I've been a Windows user since the XP days. I built my own PCs. I argued with Mac users about refresh rates and repairability. I genuinely believed that Windows was the superior platform for anyone who actually wanted to get work done. But last month, I did something I never thought I'd do: I bought a MacBook Air with the M4 chip. It's been three weeks, and I have thoughts. Lots of them.
Before you come at me with pitchforks, let me explain why I made the switch. My work laptop — a Dell XPS 15 from 2023 — started to show its age. The battery barely lasted four hours, the fans sounded like a jet engine during Zoom calls, and Windows 11's latest update somehow made my Bluetooth worse. I needed something portable, powerful, and reliable. I looked at the latest Surface Laptop, the Galaxy Book4, and the ThinkPad X1 Carbon. But the reviews for the MacBook Air M4 were unanimous: best laptop of 2026 so far. So I took the plunge.
The Hardware Feels Like a Different Era
I unboxed the MacBook Air, and my first thought was, "Is this even real?" It's 2.7 pounds and 11.3mm thick. That's thinner and lighter than most magazines. The aluminum chassis is cold to the touch and perfectly machined. There's no flex in the keyboard deck. The hinge is smooth and precise. Compared to the Dell, which squeaked when I opened it after just two years, the Mac feels like it was forged from a single block of metal. Apple's build quality is not hype — it's real.
The display is another revelation. The 13.6-inch Liquid Retina screen isn't OLED, but I don't care. It hits 500 nits, which is bright enough for working on my balcony in direct sunlight. Colors are vivid without being oversaturated. Text is sharp. The 60Hz refresh rate is fine for productivity work; I don't play competitive shooters on my laptop. The notch at the top of the screen is still annoying, but I stopped noticing it after day two.

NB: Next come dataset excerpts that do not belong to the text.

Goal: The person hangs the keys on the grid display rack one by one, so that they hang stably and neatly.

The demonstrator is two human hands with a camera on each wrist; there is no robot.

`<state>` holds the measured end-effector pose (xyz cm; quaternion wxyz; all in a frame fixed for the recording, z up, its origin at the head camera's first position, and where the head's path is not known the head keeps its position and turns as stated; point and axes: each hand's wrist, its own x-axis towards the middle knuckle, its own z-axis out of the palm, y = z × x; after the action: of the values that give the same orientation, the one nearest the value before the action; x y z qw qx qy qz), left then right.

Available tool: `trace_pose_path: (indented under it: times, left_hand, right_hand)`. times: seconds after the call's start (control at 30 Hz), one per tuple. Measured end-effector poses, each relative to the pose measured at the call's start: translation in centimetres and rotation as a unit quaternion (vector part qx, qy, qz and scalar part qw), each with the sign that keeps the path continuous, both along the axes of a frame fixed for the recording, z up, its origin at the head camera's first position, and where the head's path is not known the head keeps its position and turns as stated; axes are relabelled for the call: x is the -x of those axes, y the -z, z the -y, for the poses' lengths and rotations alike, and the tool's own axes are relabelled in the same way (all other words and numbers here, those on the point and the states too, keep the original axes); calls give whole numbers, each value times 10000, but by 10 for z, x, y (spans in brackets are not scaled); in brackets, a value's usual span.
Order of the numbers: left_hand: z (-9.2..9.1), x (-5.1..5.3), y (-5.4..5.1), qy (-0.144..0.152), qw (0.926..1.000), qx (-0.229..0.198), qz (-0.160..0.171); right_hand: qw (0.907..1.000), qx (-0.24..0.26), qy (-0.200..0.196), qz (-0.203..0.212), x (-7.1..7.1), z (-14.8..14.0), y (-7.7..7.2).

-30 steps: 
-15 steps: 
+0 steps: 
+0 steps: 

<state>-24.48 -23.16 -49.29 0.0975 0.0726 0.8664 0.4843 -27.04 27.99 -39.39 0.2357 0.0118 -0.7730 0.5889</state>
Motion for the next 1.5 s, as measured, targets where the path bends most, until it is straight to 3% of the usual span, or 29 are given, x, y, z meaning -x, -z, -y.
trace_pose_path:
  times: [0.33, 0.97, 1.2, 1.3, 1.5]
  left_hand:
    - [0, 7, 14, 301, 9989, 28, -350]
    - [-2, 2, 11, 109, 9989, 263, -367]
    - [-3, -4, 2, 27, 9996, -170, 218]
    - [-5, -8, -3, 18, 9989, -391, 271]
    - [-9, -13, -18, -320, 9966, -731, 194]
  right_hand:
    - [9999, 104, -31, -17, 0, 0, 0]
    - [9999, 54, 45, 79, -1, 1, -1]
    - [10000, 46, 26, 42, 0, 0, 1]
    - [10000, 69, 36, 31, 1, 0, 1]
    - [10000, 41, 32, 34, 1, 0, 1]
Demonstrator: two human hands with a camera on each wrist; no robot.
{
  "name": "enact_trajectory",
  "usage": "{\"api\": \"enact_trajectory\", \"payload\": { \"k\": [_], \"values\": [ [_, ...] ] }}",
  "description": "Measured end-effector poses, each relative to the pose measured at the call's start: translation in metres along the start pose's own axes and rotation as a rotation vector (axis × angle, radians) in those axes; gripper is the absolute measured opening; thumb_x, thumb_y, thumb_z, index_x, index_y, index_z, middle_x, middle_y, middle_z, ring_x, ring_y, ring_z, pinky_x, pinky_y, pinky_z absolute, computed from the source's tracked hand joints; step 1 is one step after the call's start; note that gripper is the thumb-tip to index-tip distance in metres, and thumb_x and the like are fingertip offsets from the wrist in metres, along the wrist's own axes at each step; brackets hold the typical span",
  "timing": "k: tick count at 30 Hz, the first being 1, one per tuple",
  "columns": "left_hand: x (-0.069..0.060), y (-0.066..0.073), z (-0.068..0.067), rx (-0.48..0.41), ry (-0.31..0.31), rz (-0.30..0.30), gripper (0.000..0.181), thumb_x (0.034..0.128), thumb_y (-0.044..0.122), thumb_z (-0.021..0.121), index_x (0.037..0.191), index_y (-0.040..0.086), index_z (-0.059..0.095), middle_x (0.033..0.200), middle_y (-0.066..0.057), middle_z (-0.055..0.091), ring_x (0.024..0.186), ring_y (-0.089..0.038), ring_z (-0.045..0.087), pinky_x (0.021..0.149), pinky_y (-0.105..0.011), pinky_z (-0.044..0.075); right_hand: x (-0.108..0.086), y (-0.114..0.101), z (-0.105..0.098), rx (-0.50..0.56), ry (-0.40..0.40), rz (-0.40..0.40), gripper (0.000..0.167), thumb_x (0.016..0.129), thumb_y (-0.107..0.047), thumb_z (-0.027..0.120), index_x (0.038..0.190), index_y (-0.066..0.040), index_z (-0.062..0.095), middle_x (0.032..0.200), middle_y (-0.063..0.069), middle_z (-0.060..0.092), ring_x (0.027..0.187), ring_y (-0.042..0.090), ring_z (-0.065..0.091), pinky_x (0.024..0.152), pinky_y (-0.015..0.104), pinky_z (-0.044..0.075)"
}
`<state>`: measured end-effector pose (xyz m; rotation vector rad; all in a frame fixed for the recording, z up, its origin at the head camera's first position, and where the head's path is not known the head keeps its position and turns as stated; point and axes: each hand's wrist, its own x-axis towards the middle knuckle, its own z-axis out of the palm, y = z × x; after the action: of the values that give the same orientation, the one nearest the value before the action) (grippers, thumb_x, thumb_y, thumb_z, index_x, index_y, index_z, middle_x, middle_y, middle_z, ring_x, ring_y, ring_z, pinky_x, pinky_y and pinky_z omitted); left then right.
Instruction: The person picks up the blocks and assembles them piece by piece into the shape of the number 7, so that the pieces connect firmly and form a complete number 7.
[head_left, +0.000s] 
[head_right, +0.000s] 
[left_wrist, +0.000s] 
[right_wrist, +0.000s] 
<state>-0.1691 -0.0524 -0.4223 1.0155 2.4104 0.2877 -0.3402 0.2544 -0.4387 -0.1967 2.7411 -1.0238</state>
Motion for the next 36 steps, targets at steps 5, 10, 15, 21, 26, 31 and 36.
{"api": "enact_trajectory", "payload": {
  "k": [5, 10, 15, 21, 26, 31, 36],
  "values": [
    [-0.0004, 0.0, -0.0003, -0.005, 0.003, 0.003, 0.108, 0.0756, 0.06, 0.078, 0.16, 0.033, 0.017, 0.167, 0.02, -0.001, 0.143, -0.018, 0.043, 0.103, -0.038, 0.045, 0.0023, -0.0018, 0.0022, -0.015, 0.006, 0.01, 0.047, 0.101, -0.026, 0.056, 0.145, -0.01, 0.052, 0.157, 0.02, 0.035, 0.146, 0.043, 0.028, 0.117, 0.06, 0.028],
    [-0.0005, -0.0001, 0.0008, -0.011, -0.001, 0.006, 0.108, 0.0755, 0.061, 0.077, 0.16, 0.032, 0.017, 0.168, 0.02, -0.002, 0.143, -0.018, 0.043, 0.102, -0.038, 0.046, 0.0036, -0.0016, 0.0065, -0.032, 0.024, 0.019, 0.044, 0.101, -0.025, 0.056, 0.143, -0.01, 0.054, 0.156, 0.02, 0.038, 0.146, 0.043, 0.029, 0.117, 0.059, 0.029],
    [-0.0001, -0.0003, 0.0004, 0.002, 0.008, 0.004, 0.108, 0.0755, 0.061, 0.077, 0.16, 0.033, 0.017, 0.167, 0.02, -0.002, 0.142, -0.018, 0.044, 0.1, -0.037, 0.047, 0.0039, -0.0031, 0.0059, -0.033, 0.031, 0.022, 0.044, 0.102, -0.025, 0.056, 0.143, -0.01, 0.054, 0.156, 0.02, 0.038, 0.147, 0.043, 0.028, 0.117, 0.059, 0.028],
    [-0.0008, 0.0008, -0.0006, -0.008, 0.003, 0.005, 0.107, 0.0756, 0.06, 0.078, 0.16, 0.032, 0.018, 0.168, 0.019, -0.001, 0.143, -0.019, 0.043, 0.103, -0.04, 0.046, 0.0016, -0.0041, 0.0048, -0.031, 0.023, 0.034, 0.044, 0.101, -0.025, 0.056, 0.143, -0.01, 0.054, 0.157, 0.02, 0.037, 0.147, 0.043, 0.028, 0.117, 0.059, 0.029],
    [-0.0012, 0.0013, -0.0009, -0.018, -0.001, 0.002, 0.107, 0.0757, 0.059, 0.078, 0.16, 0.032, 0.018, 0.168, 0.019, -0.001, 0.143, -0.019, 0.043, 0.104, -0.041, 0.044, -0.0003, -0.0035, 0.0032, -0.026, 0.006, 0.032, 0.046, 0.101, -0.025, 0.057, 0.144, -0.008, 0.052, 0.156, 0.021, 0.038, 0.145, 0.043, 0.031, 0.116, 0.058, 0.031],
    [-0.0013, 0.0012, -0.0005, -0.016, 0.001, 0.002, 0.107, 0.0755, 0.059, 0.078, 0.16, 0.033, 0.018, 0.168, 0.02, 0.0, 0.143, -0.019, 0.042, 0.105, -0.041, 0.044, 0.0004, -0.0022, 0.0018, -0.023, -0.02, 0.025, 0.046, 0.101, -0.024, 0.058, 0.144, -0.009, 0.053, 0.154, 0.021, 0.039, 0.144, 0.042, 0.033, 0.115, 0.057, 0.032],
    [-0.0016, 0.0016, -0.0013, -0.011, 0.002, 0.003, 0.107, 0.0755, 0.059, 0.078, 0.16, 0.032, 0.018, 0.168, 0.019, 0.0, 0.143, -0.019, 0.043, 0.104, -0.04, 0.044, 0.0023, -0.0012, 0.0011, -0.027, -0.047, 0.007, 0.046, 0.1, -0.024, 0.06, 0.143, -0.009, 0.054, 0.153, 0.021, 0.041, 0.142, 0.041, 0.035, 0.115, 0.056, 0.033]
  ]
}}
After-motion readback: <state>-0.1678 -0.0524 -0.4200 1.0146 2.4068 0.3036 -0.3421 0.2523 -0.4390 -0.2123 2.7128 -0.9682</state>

macOS Is Weird and Wonderful and Frustrating
Here's the thing nobody tells you about switching from Windows to macOS: the OS itself is beautiful, but it's designed for a different philosophy. Windows assumes you want to customize everything. macOS assumes you want to customize nothing and just get out of your way. For the first week, I felt like I was using a friendly alien's computer. Everything worked, but nothing worked the way I expected.
The trackpad is the best I've ever used. Gestures are intuitive — three fingers up to Mission Control, swipe between desktops, pinch to open Launchpad. I've stopped using a mouse entirely. But the window management is infuriating. On Windows, I drag a window to the edge of the screen and it snaps to half. On macOS, I need to hover over the green traffic light button or install a third-party app like Rectangle. Why is this not built in? It's 2026. Come on, Apple.